Inner Four, Inc.
- Type: Corporation
- Industry: Computer software
- Founder: David Rajala John Swartz
- Headquarters: Tampa, Florida, United States
- Area served: Worldwide
- Key people: John Swartz (President)
- Products: Mobile app
- Website: http://www.innerfour.com

= Inner Four =

Software company, produces iPhone apps

Inner Four, Inc. was a software company that developed a wide range of mobile apps, with a focus on the Apple iPhone.

The company was founded July 2007 as an internet marketing firm. The company spun off an IPv6 network management tools division at the end of 2007 doing business as 3dSNMP. Since the launch of the Apple iPhone in 2008, the company has shifted nearly all of its resources to iPhone Mobile app development.
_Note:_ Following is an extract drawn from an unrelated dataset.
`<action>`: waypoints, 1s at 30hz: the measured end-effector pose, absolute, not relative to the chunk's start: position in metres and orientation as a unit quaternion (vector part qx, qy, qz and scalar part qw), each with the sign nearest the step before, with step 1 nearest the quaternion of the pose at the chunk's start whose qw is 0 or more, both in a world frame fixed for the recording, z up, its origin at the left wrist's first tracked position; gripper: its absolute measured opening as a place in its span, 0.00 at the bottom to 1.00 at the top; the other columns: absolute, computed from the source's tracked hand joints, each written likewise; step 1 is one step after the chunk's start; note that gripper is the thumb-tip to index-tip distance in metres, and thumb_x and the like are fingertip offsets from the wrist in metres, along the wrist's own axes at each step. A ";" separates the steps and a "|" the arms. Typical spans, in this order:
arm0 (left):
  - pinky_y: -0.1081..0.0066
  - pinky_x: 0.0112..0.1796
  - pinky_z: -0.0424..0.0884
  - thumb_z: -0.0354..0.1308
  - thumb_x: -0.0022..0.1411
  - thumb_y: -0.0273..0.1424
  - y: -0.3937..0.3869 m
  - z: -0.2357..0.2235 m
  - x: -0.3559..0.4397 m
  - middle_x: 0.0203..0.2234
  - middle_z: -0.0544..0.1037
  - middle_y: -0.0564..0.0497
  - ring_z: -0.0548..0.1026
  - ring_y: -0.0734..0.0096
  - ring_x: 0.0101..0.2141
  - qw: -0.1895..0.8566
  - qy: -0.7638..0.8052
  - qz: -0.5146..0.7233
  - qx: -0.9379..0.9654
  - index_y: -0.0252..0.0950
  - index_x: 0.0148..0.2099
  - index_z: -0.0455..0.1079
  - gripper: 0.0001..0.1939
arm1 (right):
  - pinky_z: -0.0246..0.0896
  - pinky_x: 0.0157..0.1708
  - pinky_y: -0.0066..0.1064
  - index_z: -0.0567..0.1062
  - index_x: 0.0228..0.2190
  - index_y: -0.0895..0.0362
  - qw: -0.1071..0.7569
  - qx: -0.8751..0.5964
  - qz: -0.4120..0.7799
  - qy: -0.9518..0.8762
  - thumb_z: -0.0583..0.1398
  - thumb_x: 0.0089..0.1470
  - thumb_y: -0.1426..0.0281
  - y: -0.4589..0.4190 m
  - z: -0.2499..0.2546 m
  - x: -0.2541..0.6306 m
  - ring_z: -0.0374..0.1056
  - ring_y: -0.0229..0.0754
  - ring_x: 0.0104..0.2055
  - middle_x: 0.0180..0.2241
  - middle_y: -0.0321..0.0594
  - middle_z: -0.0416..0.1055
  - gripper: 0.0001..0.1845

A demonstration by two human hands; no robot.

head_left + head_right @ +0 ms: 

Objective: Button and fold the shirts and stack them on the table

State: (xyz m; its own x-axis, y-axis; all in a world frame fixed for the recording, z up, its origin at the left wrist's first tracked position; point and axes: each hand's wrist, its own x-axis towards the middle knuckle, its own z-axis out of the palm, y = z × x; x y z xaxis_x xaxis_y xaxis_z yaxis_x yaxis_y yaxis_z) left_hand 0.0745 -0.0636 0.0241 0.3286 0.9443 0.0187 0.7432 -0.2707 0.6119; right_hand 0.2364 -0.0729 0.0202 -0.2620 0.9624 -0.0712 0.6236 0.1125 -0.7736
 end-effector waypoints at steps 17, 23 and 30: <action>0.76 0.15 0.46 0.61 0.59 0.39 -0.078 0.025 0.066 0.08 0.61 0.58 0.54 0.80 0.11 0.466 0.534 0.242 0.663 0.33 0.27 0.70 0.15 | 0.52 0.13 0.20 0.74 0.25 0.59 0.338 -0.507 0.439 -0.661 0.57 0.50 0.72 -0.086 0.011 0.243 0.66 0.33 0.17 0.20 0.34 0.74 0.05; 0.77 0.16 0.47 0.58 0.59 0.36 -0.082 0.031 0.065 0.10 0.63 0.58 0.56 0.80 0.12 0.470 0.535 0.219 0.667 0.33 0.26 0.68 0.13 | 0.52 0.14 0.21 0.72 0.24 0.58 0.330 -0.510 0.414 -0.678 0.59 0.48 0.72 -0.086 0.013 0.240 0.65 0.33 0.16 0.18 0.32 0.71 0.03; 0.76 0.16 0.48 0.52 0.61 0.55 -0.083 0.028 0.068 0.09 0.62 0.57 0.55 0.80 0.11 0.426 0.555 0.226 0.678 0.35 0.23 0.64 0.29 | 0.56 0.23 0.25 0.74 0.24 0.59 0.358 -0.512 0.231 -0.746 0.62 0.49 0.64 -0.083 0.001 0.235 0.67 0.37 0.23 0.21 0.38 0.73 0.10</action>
May 2009 Inner Four's app for the Apple iPhone and iPod Touch, titled Weird Laws, achieved the #1 overall free ranked download position in the Apple iTunes App Store.

July 2009 Inner Four's app for the Apple iPhone and iPod Touch, titled Mirror Free, achieved the #1 overall free ranked download position in the Apple iTunes App Store. Amazingly, the company's own President admits the app doesn't actually do anything, and was intended as a joke. Unfortunately for the company, much of the early advertising revenue that would have been generated from ads in this app were lost due to a coding error.

September 2009 Inner Four's app for the Apple iPhone and iPod Touch, titled Finger Security, achieved the #1 overall free ranked download position in the Apple iTunes App Store.

March 2010 Inner Four and The Jerky Boys jointly announce two apps for the Apple iPhone and iPod Touch, titled The Jerky Boys Prank Caller and The Jerky Boys Pinball.